Factoring, for the construction industry, is a great way to help with cash flow. Invoice factoring is widely used in construction, with many companies releasing the money tied up in unpaid customer debts in order to get cash flowing through their business. This is true for all business sectors which use factoring, but how is this applicable to the construction industry in particular?
In the construction industry, for both contractors and subcontractors, receiving payment on time is rare. After a job is complete, it’s common to wait for weeks before debts are cleared, creating a gap in cash flow that can be harmful for many businesses. For subcontractors, waiting for the main contractor to get paid first also lengthens the process, as there’s no guarantee the contractor will pay you as soon as possible either.

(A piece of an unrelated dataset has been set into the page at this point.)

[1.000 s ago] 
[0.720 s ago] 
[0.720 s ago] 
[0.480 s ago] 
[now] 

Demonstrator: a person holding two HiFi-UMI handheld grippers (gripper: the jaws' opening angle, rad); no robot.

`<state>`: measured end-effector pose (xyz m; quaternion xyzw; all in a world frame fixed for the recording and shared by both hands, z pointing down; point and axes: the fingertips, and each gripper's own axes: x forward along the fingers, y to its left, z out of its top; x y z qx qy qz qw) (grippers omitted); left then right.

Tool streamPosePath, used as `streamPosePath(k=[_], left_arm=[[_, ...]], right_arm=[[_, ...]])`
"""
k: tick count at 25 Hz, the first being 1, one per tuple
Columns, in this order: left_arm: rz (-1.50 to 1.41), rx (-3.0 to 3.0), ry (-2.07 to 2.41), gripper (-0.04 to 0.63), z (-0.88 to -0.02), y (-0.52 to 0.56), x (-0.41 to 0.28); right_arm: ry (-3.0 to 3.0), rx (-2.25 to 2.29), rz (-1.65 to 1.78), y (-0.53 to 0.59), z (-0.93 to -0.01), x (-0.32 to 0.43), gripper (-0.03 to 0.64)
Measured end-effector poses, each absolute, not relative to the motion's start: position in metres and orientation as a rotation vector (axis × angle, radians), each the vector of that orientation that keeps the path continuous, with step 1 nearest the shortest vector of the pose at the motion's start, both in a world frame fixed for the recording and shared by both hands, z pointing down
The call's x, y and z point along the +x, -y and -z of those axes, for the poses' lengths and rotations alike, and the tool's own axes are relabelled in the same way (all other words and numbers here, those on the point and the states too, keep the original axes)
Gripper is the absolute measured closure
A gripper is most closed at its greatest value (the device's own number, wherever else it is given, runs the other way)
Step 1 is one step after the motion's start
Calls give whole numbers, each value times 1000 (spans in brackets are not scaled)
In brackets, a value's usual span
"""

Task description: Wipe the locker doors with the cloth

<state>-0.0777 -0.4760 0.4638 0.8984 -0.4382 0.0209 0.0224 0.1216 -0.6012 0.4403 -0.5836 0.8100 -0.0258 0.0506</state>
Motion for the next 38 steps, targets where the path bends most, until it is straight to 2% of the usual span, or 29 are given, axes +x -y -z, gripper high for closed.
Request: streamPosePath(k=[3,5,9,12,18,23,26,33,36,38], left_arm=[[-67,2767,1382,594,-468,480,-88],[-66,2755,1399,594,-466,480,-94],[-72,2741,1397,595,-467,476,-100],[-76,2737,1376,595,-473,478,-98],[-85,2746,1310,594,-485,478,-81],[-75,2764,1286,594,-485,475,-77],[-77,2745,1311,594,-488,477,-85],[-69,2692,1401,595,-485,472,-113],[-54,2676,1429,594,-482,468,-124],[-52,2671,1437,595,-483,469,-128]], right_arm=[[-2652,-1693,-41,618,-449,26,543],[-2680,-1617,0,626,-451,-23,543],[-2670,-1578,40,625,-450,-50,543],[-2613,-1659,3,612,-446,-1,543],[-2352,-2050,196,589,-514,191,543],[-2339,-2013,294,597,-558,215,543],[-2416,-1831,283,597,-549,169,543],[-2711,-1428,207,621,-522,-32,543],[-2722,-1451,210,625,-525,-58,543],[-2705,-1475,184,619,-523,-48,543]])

This can all mean you struggle to cover your wage bills or are unable to take on new work. Expansion plans could also be affected as you won’t have the cash flow to bank roll them. If you’re working on one large job, this can take up all of your cash flow and mean that you can’t take on new jobs or purchase new materials. By factoring the invoices from your construction jobs, you’ll release the cash flow to pay bills, qualify for early payment discounts and even expand your business.
Factoring and invoice discounting lets construction businesses release the cash tied up in invoices that could otherwise drag on and take months to be paid. With the construction industry suffering from the effects of the economic downturn, factoring can help to reinvigorate businesses and make it easier for them to grow and expand even when the double dip recession is casting shadows over their prospects.